__RECORDS__
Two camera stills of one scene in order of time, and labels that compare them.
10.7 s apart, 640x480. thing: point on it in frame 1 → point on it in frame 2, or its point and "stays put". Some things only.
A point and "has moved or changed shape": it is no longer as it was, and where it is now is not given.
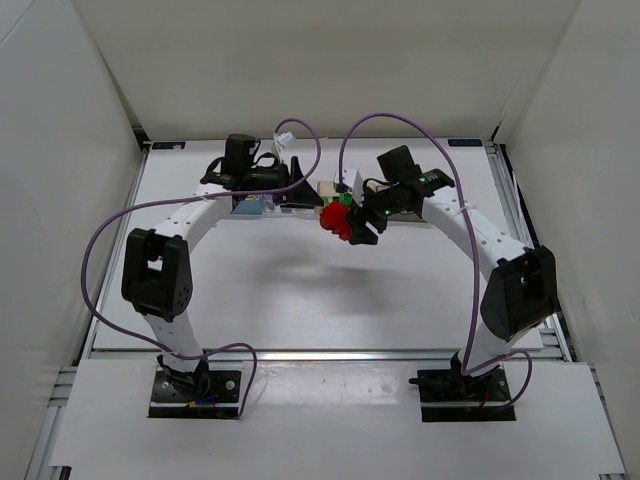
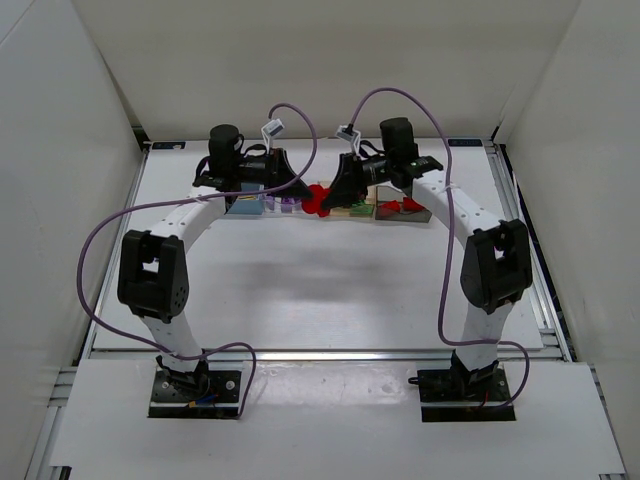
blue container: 249,208 stays put
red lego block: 334,217 has moved or changed shape
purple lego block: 269,200 stays put
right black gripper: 365,220 → 347,173
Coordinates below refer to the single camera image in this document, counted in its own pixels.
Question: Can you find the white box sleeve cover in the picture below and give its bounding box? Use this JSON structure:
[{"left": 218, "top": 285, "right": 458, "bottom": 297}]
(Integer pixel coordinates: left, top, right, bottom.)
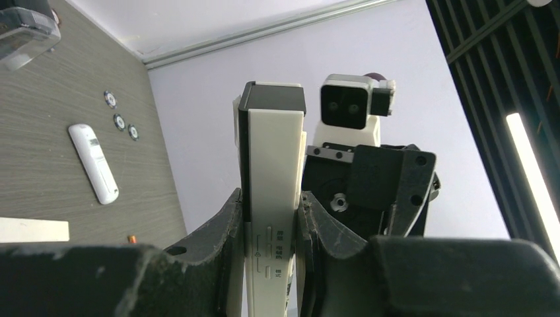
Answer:
[{"left": 1, "top": 217, "right": 70, "bottom": 243}]

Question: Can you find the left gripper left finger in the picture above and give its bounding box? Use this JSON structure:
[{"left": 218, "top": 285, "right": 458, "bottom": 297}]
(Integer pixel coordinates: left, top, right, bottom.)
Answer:
[{"left": 1, "top": 189, "right": 244, "bottom": 316}]

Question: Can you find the poker chip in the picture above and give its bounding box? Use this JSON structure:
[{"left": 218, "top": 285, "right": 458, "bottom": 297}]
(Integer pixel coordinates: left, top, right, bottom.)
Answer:
[
  {"left": 113, "top": 114, "right": 127, "bottom": 131},
  {"left": 104, "top": 90, "right": 118, "bottom": 109},
  {"left": 127, "top": 124, "right": 139, "bottom": 141}
]

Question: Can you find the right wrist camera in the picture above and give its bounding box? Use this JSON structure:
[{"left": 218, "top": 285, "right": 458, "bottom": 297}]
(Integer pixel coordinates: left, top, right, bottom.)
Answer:
[{"left": 312, "top": 73, "right": 396, "bottom": 147}]

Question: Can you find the white remote control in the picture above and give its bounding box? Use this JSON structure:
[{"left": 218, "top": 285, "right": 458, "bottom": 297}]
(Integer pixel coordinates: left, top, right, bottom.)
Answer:
[{"left": 68, "top": 123, "right": 120, "bottom": 205}]

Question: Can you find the black metronome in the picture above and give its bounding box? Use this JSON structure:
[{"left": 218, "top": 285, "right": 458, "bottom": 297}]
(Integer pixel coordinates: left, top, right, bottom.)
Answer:
[{"left": 1, "top": 0, "right": 61, "bottom": 72}]

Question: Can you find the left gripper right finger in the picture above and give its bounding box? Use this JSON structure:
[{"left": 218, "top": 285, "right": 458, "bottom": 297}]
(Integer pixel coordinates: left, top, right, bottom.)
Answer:
[{"left": 296, "top": 192, "right": 559, "bottom": 316}]

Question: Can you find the long white box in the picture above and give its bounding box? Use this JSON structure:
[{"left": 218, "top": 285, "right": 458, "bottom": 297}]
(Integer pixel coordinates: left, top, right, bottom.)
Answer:
[{"left": 234, "top": 81, "right": 306, "bottom": 316}]

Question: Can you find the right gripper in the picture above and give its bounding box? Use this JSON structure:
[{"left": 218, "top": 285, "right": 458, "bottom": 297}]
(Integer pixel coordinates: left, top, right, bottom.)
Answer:
[{"left": 302, "top": 144, "right": 441, "bottom": 238}]

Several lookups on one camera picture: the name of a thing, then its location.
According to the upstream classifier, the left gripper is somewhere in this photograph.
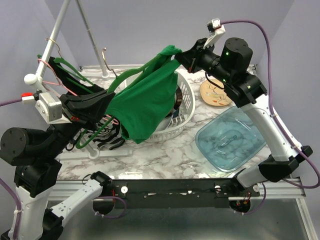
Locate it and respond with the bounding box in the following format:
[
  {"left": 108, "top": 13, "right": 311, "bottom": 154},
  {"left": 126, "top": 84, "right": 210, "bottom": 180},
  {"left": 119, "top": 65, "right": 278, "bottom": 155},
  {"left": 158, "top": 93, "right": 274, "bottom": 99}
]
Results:
[{"left": 42, "top": 88, "right": 116, "bottom": 159}]

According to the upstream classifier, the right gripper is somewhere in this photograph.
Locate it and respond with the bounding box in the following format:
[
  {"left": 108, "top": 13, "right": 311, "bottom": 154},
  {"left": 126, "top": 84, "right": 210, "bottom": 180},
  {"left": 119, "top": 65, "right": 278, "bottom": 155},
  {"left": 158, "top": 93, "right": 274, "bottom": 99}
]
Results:
[{"left": 176, "top": 37, "right": 233, "bottom": 84}]

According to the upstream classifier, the black tank top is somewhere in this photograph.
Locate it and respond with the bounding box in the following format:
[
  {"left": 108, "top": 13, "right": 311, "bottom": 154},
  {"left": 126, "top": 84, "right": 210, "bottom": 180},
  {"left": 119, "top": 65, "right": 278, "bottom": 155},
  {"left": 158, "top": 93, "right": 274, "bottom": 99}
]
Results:
[{"left": 48, "top": 56, "right": 104, "bottom": 95}]

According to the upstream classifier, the green hanger front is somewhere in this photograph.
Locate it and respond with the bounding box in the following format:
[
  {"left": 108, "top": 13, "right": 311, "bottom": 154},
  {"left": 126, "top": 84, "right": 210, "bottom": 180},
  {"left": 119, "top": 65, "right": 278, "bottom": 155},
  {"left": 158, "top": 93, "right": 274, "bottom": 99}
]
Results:
[{"left": 75, "top": 56, "right": 157, "bottom": 149}]

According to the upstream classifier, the green hanger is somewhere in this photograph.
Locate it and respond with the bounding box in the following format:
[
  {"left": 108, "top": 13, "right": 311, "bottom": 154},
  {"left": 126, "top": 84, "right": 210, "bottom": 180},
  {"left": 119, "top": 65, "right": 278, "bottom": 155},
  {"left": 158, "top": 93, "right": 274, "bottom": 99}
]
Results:
[
  {"left": 75, "top": 56, "right": 157, "bottom": 149},
  {"left": 54, "top": 57, "right": 94, "bottom": 95}
]

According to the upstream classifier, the green tank top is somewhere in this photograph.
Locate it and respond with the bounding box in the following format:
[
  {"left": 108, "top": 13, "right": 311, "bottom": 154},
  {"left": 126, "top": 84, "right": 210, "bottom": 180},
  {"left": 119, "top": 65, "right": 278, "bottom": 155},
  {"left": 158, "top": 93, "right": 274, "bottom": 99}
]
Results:
[{"left": 105, "top": 45, "right": 182, "bottom": 144}]

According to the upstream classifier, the green hanger back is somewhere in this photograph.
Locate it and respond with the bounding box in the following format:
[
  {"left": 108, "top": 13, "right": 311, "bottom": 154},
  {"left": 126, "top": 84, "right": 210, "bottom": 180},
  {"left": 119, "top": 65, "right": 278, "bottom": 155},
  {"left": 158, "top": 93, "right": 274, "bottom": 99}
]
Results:
[{"left": 54, "top": 57, "right": 94, "bottom": 95}]

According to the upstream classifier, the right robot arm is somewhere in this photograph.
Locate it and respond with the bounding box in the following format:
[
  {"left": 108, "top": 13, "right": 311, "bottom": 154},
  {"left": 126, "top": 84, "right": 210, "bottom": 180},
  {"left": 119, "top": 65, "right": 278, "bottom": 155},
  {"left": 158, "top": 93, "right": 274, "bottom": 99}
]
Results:
[{"left": 174, "top": 37, "right": 313, "bottom": 196}]

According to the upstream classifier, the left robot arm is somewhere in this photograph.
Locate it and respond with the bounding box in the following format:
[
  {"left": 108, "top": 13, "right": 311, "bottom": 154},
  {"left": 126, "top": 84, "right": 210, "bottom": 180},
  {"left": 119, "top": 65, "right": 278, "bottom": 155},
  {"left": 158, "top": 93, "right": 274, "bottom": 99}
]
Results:
[{"left": 0, "top": 90, "right": 115, "bottom": 240}]

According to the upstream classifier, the zebra striped tank top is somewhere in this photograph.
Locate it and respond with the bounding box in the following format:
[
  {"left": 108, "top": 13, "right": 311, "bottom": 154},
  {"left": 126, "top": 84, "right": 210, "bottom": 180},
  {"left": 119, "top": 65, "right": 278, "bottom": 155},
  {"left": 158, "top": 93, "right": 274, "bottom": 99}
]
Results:
[{"left": 92, "top": 123, "right": 126, "bottom": 151}]

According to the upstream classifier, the white clothes rack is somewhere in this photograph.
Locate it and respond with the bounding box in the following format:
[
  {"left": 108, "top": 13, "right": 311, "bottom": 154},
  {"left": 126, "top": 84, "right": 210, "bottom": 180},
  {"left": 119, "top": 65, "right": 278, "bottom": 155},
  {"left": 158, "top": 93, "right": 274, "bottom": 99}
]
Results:
[{"left": 23, "top": 0, "right": 133, "bottom": 161}]

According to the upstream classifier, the dark patterned plate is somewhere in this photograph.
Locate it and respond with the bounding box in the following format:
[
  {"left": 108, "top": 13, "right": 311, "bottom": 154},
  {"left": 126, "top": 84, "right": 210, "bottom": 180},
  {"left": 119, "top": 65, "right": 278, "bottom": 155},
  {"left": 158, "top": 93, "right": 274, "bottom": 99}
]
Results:
[{"left": 173, "top": 86, "right": 183, "bottom": 112}]

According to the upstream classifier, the beige bird plate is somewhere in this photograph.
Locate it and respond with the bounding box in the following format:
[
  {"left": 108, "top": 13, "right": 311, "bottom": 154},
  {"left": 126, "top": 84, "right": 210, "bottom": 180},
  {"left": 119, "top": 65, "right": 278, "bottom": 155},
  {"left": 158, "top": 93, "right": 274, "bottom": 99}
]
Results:
[{"left": 199, "top": 80, "right": 233, "bottom": 108}]

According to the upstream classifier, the white plastic basket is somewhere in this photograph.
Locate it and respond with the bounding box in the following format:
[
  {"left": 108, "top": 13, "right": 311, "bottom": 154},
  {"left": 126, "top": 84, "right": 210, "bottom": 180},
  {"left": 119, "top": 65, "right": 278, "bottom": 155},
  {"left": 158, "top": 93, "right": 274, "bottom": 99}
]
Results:
[{"left": 146, "top": 69, "right": 196, "bottom": 143}]

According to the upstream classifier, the white plate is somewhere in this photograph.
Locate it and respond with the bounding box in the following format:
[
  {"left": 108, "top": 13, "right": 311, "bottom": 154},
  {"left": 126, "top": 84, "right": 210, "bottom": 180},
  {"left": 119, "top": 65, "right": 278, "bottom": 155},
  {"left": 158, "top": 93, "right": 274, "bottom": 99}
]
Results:
[{"left": 154, "top": 116, "right": 172, "bottom": 133}]

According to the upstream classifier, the blue transparent bin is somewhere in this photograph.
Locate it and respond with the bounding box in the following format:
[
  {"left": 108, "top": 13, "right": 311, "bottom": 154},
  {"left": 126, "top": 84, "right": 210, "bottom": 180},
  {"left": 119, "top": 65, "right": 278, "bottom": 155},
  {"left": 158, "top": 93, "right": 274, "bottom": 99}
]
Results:
[{"left": 195, "top": 106, "right": 266, "bottom": 172}]

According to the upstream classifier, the pink wire hanger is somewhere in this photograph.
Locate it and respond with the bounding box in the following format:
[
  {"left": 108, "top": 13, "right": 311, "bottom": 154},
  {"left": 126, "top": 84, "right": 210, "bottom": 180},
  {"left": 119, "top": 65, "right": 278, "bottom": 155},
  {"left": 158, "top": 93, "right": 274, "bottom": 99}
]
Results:
[{"left": 37, "top": 58, "right": 119, "bottom": 125}]

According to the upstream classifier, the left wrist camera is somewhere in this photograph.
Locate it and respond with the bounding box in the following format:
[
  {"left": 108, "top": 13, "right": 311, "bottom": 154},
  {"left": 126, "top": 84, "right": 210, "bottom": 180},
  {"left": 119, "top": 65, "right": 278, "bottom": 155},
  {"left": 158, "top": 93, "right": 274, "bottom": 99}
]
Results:
[{"left": 35, "top": 92, "right": 70, "bottom": 125}]

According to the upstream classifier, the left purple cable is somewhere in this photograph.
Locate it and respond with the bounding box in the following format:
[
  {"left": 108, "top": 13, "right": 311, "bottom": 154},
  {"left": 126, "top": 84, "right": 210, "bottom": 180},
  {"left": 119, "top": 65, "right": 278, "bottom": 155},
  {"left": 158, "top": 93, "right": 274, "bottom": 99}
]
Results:
[{"left": 0, "top": 91, "right": 35, "bottom": 238}]

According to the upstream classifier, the purple cable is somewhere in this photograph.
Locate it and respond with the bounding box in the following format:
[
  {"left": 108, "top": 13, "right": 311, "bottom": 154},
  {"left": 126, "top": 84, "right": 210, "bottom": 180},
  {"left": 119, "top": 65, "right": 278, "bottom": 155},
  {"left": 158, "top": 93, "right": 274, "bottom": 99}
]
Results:
[
  {"left": 0, "top": 91, "right": 35, "bottom": 238},
  {"left": 219, "top": 19, "right": 320, "bottom": 188}
]

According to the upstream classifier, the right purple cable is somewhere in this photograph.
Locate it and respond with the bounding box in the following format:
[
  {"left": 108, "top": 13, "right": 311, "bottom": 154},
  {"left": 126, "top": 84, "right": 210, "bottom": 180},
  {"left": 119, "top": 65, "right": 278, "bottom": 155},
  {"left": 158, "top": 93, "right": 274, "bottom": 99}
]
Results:
[{"left": 219, "top": 19, "right": 320, "bottom": 188}]

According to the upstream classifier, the black base frame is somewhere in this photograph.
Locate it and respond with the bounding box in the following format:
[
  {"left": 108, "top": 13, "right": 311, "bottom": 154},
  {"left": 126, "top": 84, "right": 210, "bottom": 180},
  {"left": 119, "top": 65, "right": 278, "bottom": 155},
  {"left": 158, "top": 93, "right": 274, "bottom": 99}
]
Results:
[{"left": 92, "top": 174, "right": 251, "bottom": 216}]

__PROBLEM REQUIREMENTS__
In the answer, give only the lines from the top of the data above through the line with "right black gripper: 365,220 → 347,173", reproduced exactly; no picture may appear.

__SOLUTION TO THIS PROBLEM__
Two camera stills of one scene in order of time, and labels that compare them.
10.7 s apart, 640x480. thing: point on it in frame 1 → point on it in frame 2, or its point and "stays put". Some things only.
A point and "has moved or changed shape": it is no longer as it was, and where it is now is not given.
blue container: 249,208 stays put
red lego block: 334,217 has moved or changed shape
purple lego block: 269,200 stays put
right black gripper: 365,220 → 347,173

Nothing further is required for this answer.